About 100 million years ago, the oceans warmed up, polar ice melted and sea levels rose to unprecedented heights.
Scientists say the ichthyosaurs, or "fish lizards", could not adapt to the new conditions, spelling their demise.
The research is the latest twist in the mystery of how and why the predators disappeared.
Evidence suggests their extinction about 100 million years ago was driven by intense climate change and their inability to adapt to the changing world.
"Our results support a growing body of evidence revealing that rising sea levels and sea temperatures profoundly reorganised marine ecosystems about 100 million years ago," said lead researcher Dr Valentin Fischer of the University of Liège, Belgium, and the University of Oxford, UK.
"The ichthyosaurs were unable to adapt. They were evolving very slowly during the last 50 million years of their reign.
"When the environment changed very rapidly they couldn't keep up with this change."
During the age of the dinosaurs, the ocean was home to many types of ichthyosaur.
The marine predators evolved a streamlined body like a dolphin and were built for speed, feeding on fish and squid.
Ichthyosaurs endured for millions of years. They appeared in the Triassic, reached their peak in the Jurassic, then disappeared in the Cretaceous - several million years before the last dinosaurs died out.
Past explanations for their disappearance have focussed on their food supply, which may have dwindled as other marine animals such as sharks and bony fishes appeared.
The researchers - from the UK, Belgium, France and Russia - think this was just one factor in the animal's demise.
After drawing up a detailed family tree of the evolution of ichthyosaurs and analysing the causes of their extinction, they believe many factors were to blame.
"Although the rising temperatures and sea levels evidenced in rock records throughout the world may not directly have affected ichthyosaurs, related factors such as changes in food availability, migratory routes, competitors and birthing places are all potential drivers, probably occurring in conjunction to drive ichthyosaurs to extinction," Dr Fischer added.
'Super greenhouse world'
Dr David Martill of the University of Portsmouth, who was not involved with the study, said the move to a "super greenhouse world" would have had a huge impact on the habitats of animals on land and in the sea.
Ichthyosaurs shared the ocean with other great groups of large marine reptiles such as the plesiosaurs and mosasaurs, however, which managed to outlive them.

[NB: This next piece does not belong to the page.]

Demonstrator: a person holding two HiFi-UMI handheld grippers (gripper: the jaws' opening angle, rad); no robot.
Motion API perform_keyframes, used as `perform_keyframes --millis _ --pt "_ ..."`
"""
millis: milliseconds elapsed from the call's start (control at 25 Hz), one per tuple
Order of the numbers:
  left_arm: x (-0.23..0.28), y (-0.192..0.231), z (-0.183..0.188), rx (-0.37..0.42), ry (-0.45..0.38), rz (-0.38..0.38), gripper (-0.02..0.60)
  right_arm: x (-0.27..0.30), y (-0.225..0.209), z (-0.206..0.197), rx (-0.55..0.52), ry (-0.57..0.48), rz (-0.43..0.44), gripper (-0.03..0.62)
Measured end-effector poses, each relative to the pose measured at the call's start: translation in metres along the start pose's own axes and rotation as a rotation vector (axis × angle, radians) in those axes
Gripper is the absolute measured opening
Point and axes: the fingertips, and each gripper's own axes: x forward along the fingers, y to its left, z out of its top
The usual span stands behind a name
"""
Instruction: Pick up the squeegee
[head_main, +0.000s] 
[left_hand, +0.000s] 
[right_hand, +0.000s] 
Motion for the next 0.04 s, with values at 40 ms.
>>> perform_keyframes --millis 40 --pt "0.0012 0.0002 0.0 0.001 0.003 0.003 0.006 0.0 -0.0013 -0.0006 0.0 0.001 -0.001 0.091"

"They [the ichthyosaurs] just disappear while a lot of animals living alongside did alright," Dr Martill told BBC News.
"Some mysterious thing was involved. I think it's still an enigma."
The famous fossil hunter Mary Anning discovered the first complete fossil of an ichthyosaur in the cliffs near Lyme Regis, Dorset, in 1810.
Her discovery shook up the scientific world and provided evidence for new ideas about the history of the Earth.